Cristae remodeling and tumor metabolism

Cristae remodeling is a key structural determinant of mitochondrial respiratory capacity and apoptosis regulation. The inner membrane GTPase OPA1 and the MICOS complex (e.g., MIC60) orchestrate cristae organization and integrity.

OPA1 has emerged as a key player in cancer biology. Unlike MFN1 and MFN2, this dynamin-related GTPase functions in both mitochondrial fusion and cristae organization. In breast cancer, high OPA1 expression correlates with poor prognosis [104]. Genetic or pharmacological inhibition of OPA1 reduces cell migration, proliferation, colony formation, and spheroid invasion in vitro and suppresses tumor growth in vivo [104]. Notably, silencing MFN1 or MFN2 did not impact these parameters, highlighting the distinct role of OPA1, likely through its regulation of cristae architecture rather than mitochondrial fusion.
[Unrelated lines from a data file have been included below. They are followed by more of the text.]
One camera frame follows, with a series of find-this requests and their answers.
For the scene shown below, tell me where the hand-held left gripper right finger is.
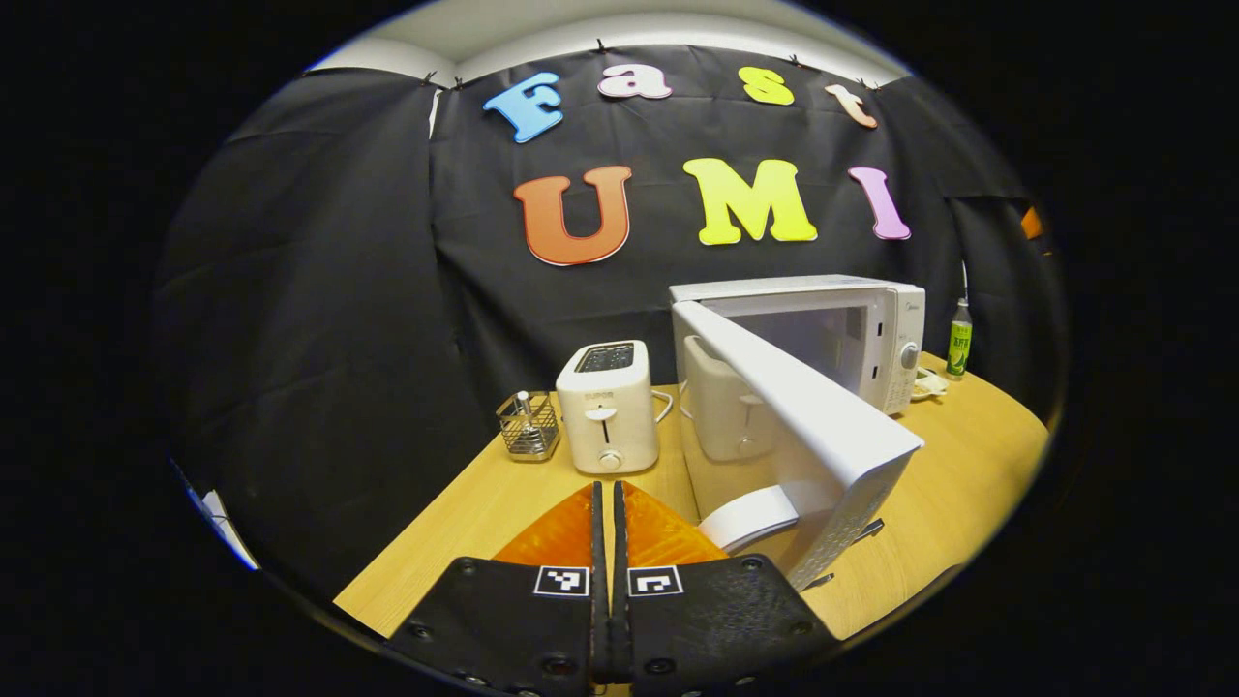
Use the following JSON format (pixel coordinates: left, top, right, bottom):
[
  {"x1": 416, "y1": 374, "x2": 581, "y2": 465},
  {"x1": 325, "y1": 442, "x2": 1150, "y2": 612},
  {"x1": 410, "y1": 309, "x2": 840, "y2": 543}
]
[{"x1": 612, "y1": 481, "x2": 838, "y2": 697}]

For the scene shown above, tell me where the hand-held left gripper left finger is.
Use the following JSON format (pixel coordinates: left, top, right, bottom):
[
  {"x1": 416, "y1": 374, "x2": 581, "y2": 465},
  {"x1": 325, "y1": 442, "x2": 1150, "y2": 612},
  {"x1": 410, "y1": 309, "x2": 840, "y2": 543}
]
[{"x1": 385, "y1": 481, "x2": 609, "y2": 697}]

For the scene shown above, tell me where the white microwave oven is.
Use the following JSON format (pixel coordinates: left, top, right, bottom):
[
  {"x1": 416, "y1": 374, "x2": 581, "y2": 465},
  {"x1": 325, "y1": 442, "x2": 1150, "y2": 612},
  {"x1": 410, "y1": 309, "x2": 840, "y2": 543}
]
[{"x1": 668, "y1": 275, "x2": 926, "y2": 591}]

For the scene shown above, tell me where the green drink bottle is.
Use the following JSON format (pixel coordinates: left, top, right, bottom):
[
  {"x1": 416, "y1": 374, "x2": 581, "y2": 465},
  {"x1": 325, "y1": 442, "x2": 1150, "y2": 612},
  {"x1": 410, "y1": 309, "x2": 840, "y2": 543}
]
[{"x1": 947, "y1": 295, "x2": 974, "y2": 379}]

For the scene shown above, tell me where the white toaster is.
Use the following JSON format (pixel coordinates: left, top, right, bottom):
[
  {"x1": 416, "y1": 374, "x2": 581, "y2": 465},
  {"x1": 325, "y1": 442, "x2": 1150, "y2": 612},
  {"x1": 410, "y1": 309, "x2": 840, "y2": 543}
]
[{"x1": 556, "y1": 340, "x2": 661, "y2": 475}]

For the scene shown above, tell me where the black backdrop cloth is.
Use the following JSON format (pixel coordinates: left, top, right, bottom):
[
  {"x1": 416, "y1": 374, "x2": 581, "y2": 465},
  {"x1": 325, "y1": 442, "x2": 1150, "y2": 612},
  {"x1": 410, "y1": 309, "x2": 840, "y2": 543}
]
[{"x1": 155, "y1": 44, "x2": 1066, "y2": 601}]

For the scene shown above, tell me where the wire mesh basket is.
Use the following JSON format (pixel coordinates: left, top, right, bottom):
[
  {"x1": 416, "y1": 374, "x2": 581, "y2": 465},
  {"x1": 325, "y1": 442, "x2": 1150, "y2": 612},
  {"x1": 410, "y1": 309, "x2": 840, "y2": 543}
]
[{"x1": 496, "y1": 390, "x2": 561, "y2": 463}]

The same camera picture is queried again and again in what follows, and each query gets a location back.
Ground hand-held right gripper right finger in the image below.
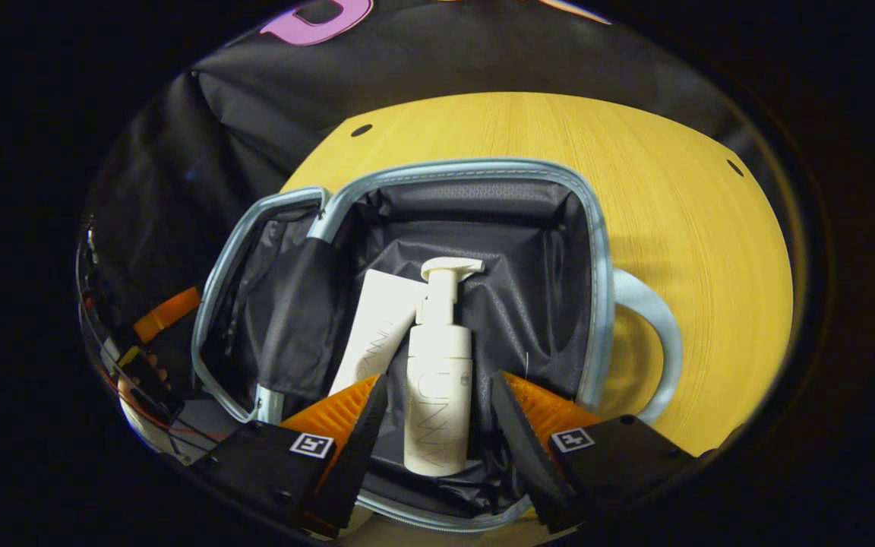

Loss of OPA1 did not impair mitochondrial respiration but led to the upregulation of tumor-suppressive microRNAs, including members of the miR-148/152 family, suggesting a transcriptional feedback mechanism linked to cristae remodeling.

In KRAS-driven pancreatic cancer, combined gene expression profiling analyses and patient survival data for the entire mitochondrial proteome converged on OPA1 as a critical regulatory node [67]. The pharmacological inhibition of OPA1 suppresses cell proliferation, spheroid growth, and migration and impairs mitochondrial respiration in pancreatic cancer cells. While knockdown of MFN1 caused mitochondrial fragmentation, it did not impair cell proliferation, reinforcing the conclusion that OPA1’s role in cristae organization, not fusion, is key to pancreatic cancer phenotypes. Supporting this, inhibition of MIC60, a core subunit of the MICOS complex responsible for cristae formation, also suppressed KRAS-driven cancer cell growth. Interestingly, OPA1 inhibition activated downstream KRAS signaling pathways, including AKT and ERK, potentially reflecting a compensatory response to mitochondrial stress. Combined inhibition of OPA1 and KRAS produced a synergistic effect, highlighting the therapeutic potential of dual targeting of mitochondrial cristae structure and oncogenic signaling [67].

In KRAS-driven lung adenocarcinoma, OPA1 is essential for tumorigenesis. OPA1 deletion reduces colony formation of KRAS-transformed cells in vitro, an effect rescued by DRP1 knockout, indicating a functional interplay between inner and outer membrane remodeling [105]. By contrast, in vivo, OPA1 loss inhibits KRAS-driven tumor development, but DRP1 loss fails to rescue the OPA1-null phenotype. However, deletion of MFN1 or MFN2 does not impair colony formation, further suggesting that OPA1’s role in cristae organization, rather than fusion, may be critical for supporting tumor growth.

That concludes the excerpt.